HD 137366

Observation data Epoch J2000.0 Equinox ICRS
- Constellation: Apus
- Right ascension: 15^{h} 30^{m} 49.18128^{s}
- Declination: −71° 39′ 14.8868″
- Apparent magnitude (V): 6.38±0.01

Characteristics
- Spectral type: B3 V
- B−V color index: −0.112±0.002

Astrometry
- Proper motion (μ): RA: −6.541 mas/yr Dec.: −21.027 mas/yr
- Parallax (π): 2.976±0.0439 mas
- Distance: 1,100 ± 20 ly (336 ± 5 pc)
- Absolute magnitude (M_{V}): −1.54

Details
- Mass: 7.0±0.1 M_{☉}
- Radius: 5.6 R_{☉}
- Luminosity: 953 L_{☉}
- Surface gravity (log g): 3.73 cgs
- Temperature: 19,290 K
- Metallicity [Fe/H]: −0.17 dex
- Rotational velocity (v sin i): 8 km/s
- Age: 27.7±2.5 Myr
- Other designations: 30 G. Apodis, CD−71°1162, CPD−71°1852, GC 20789, HD 137366, HIP 75959, SAO 257284

Database references
- SIMBAD: data

= HD 137366 =

B-type star in the constellation Apus

HD 137366 is a solitary blue-hued star located in the southern circumpolar constellation Apus.

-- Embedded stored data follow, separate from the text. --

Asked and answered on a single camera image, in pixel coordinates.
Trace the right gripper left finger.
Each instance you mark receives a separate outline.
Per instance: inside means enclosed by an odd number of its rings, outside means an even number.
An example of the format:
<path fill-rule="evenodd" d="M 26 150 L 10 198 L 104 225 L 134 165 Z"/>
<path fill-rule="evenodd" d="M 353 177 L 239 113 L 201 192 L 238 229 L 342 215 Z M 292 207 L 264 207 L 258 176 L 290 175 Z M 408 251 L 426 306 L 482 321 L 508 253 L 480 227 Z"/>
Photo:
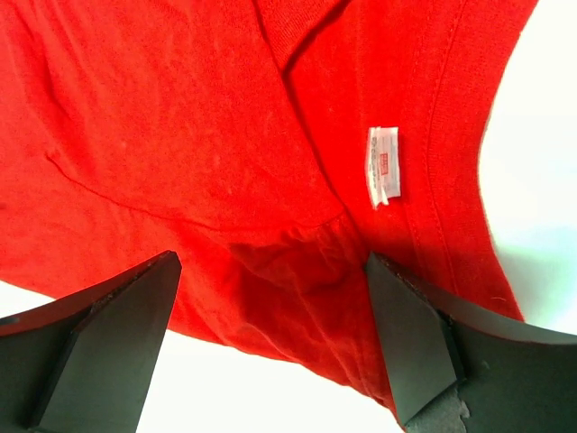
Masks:
<path fill-rule="evenodd" d="M 1 320 L 3 432 L 134 432 L 175 302 L 164 252 Z"/>

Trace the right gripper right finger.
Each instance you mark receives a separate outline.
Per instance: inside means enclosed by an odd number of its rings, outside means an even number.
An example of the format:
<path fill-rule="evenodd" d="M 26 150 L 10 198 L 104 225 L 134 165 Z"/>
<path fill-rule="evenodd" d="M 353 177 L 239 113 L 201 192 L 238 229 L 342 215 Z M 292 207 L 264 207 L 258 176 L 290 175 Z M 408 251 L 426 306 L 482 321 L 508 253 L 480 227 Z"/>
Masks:
<path fill-rule="evenodd" d="M 406 431 L 575 431 L 574 335 L 487 310 L 377 254 L 366 273 Z"/>

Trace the red t shirt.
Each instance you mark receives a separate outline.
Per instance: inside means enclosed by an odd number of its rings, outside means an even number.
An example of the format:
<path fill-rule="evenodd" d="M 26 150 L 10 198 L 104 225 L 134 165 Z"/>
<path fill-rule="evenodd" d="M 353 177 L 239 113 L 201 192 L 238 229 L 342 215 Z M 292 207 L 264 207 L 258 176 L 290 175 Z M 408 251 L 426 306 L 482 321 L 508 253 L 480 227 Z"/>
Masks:
<path fill-rule="evenodd" d="M 1 278 L 166 250 L 170 327 L 391 408 L 379 253 L 509 318 L 478 158 L 532 1 L 4 1 Z"/>

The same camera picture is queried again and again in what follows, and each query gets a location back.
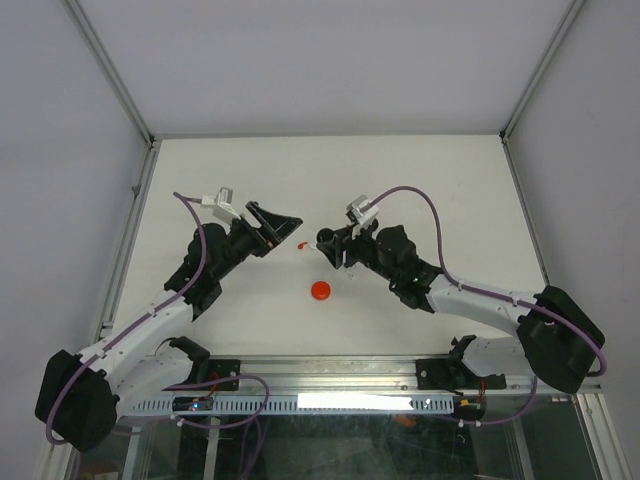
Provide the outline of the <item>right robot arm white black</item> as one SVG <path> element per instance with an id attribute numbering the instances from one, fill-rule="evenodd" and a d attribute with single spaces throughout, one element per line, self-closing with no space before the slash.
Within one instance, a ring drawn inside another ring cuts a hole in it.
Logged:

It has an apparent magnitude of 6.38, placing it near the limit for naked eye visibility, even under ideal conditions. The object is located relatively far at a distance of approximately 1,100 light-years based on Gaia DR3 parallax measurements, but its heliocentric radial velocity is not known. At its current distance, HD 137366's brightness is diminished by three-tenths of a magnitudes due to interstellar extinction and it has an absolute magnitude of −1.54.

HD 137366 has a stellar classification of B3 V, indicating that it is an ordinary B-type main-sequence star that is generating energy via hydrogen fusion at its core. It has 7 times the mass of the Sun and 5.6 times the radius of the Sun. It radiates 953 times the luminosity of the Sun from its photosphere at an effective temperature of 19290 K. HD 137366 is metal deficient with an iron abundance 67.6% that of the Sun's ([Fe/H] = −0.17) and it is estimated to be 27.7 million years old. Unlike most hot stars, HD 137366 has a relatively low projected rotational velocity of only 8 km/s.